Mariano laughed and said, “If you really want to study the Bible, I’ll come to your house and we can study the Bible together.”
I agreed. So after class we always went to my house and studied the Bible. Two weeks later, my neighbors asked me what I was doing with my friend every day. “We’re studying the Bible together,” I told them. “If you want, you are welcome to come and join us.”
When they heard this, they became very angry. They told me to stop studying the Bible, but I decided to keep studying anyway. During this time, my mother didn’t know about these Bible studies because she was away, working in Dili, and I was staying with my grandparents. When she heard that I had been studying the Bible and was even planning to be baptized, she became very angry and said that she would throw me out of the house if I became a Seventh-day Adventist.

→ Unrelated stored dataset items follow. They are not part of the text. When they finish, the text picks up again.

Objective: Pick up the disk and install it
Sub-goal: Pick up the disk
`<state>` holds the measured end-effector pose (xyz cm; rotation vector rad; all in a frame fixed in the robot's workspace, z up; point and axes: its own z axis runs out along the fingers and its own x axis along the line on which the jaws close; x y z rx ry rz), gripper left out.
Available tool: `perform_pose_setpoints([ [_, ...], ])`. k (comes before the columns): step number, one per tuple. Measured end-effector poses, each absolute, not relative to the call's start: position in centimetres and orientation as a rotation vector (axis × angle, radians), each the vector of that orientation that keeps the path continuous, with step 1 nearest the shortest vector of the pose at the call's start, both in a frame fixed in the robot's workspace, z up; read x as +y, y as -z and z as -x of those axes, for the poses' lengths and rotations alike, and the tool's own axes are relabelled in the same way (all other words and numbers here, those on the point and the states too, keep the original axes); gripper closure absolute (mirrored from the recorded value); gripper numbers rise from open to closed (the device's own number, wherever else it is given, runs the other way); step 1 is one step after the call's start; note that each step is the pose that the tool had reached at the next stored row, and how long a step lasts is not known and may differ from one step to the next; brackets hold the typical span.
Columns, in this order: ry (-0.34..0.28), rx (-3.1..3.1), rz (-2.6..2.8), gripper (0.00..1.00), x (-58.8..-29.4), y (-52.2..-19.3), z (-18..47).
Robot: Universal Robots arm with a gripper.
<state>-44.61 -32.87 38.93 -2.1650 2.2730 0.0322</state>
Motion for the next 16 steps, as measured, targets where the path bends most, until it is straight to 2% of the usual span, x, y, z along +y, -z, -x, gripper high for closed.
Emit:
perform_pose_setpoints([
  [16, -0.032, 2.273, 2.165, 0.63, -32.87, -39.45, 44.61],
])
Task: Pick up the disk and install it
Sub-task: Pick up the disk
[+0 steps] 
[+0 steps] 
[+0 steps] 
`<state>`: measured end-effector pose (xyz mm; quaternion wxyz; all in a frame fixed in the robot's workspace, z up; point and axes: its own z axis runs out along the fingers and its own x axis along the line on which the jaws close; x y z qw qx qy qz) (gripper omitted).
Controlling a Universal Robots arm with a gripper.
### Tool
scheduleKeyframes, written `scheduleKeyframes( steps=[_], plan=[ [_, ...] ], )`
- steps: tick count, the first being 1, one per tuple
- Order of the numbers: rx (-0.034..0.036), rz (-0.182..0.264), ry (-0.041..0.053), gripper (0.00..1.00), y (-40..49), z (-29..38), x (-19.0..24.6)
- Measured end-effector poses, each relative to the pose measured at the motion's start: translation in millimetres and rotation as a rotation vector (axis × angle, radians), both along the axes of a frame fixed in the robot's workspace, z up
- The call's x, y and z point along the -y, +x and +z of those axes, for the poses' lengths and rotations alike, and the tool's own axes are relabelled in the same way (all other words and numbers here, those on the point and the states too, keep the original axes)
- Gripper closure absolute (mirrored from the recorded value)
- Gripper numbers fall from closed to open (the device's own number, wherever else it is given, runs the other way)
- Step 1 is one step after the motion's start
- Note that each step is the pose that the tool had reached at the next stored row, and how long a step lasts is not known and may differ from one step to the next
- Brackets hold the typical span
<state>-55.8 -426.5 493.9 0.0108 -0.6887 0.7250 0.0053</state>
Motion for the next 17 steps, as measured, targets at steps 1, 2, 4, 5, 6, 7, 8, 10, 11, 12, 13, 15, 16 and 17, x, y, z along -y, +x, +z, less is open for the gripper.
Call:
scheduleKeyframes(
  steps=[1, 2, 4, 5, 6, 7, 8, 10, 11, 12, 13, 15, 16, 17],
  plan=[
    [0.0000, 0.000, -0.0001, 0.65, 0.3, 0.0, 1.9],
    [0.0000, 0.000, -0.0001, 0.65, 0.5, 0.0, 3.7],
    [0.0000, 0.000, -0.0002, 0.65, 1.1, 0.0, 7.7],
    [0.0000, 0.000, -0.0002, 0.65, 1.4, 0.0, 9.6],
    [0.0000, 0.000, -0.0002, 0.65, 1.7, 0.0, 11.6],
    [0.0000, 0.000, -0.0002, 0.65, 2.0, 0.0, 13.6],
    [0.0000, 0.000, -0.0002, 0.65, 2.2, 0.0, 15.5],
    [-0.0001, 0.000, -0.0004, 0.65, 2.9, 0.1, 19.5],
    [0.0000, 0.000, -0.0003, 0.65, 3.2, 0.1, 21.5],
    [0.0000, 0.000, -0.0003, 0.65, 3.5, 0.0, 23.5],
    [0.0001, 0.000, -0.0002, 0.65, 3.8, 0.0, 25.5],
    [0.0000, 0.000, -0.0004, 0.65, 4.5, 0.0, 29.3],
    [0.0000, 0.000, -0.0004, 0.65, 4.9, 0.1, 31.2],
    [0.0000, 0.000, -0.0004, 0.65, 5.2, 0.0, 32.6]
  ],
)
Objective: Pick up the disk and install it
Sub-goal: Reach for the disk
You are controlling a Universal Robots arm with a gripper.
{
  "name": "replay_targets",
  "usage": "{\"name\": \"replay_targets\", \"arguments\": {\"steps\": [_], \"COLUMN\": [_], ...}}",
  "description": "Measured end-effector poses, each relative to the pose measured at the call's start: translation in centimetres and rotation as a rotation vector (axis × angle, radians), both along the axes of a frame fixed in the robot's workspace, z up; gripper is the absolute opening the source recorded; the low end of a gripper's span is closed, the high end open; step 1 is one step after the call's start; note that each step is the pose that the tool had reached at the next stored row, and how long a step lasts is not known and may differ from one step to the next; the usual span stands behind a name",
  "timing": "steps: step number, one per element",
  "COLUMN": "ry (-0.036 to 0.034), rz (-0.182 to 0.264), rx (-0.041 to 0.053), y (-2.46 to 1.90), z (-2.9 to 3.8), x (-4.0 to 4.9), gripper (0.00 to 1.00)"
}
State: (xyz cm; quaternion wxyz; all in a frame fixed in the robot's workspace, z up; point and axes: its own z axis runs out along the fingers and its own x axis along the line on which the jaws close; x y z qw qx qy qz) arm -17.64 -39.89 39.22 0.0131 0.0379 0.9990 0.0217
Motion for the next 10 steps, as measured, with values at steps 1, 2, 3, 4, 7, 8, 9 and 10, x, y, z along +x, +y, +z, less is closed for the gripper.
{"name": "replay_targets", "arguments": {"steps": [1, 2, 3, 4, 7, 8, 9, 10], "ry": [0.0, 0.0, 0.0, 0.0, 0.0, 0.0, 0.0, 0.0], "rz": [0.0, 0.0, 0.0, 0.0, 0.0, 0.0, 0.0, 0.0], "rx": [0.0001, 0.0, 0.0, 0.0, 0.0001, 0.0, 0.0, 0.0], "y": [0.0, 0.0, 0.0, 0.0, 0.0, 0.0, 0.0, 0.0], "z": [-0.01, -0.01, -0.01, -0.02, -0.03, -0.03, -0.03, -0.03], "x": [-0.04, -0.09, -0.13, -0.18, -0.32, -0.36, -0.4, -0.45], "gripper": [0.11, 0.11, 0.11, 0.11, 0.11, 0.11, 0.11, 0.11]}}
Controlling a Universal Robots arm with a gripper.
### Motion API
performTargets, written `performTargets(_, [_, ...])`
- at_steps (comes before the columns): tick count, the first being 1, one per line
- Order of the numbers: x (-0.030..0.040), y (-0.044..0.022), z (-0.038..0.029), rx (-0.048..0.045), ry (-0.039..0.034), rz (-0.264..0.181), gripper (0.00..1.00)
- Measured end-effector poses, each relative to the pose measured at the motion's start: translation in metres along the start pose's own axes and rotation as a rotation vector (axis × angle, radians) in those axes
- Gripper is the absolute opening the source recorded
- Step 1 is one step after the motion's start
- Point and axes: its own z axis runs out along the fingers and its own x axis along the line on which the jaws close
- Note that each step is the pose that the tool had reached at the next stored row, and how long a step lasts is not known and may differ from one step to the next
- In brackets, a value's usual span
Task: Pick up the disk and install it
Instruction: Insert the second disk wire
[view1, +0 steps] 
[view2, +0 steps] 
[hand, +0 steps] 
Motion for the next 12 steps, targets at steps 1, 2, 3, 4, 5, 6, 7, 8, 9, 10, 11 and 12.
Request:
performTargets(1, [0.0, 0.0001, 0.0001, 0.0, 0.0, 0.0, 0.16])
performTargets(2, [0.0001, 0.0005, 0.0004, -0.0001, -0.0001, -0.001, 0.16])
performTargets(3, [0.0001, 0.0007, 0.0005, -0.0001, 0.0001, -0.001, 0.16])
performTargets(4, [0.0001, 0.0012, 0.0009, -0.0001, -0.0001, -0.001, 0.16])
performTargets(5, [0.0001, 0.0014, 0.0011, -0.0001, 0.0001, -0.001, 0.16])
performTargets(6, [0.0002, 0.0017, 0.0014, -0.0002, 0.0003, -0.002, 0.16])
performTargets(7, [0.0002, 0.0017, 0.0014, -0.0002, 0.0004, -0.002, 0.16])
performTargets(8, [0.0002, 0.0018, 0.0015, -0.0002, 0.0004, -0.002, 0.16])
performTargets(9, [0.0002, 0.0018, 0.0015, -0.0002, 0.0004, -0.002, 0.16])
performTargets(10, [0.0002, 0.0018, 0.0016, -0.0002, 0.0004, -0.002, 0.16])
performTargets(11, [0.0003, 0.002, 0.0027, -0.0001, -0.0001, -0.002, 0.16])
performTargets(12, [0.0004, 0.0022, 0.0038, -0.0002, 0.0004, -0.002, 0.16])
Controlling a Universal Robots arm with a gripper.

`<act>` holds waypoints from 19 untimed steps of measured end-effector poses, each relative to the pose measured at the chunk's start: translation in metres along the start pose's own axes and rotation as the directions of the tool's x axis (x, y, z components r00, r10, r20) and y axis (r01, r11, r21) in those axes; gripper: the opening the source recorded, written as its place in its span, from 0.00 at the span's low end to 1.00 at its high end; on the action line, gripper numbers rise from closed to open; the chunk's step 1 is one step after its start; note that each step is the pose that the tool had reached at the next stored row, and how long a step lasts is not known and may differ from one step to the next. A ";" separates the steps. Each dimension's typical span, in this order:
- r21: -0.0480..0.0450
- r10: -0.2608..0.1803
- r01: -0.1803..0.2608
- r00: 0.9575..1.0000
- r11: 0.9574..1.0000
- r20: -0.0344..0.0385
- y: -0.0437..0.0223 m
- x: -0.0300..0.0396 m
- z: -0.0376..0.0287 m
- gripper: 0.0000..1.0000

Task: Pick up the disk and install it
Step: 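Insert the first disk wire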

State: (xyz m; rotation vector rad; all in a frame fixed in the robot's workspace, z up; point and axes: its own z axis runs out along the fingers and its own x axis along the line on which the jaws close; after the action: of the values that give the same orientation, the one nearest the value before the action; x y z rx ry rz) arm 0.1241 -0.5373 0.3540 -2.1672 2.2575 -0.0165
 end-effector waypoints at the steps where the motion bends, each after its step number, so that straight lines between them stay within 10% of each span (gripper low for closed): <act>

I prayed a lot about this and asked the other Adventists in the church to pray for me. Then my grandparents told my mother that I had changed, and that I looked and acted better. My grandmother said that I had become a “nice girl, with no more abusive words in her mouth, and was no longer naughty.” After my grandparents explained this to my mother, she understood and was no longer angry with me.
Expelled From School
I was baptized in 2012, and after that I had many problems. My friends and classmates were mean to Mariano and me. Now I, along with Mariano, no longer attended school on the Sabbath. Then the teachers moved all exams to Saturdays and wouldn’t make any exceptions for the two of us. So both Mariano and I were expelled from school because we “didn’t follow the rules.”
But praise God, a nearby Muslim school accepted us, and we were able to continue our studies there without any Sabbath problems. Mariano and I were always at the top of the class—we even got higher scores than before!
After graduating I decided to become a volunteer missionary with the 1,000 Missionary Movement (see www.1000mm.info) and am working with a good partner from Indonesia. Please pray for me to always be a strong missionary, especially as we face challenges in the villages where we work.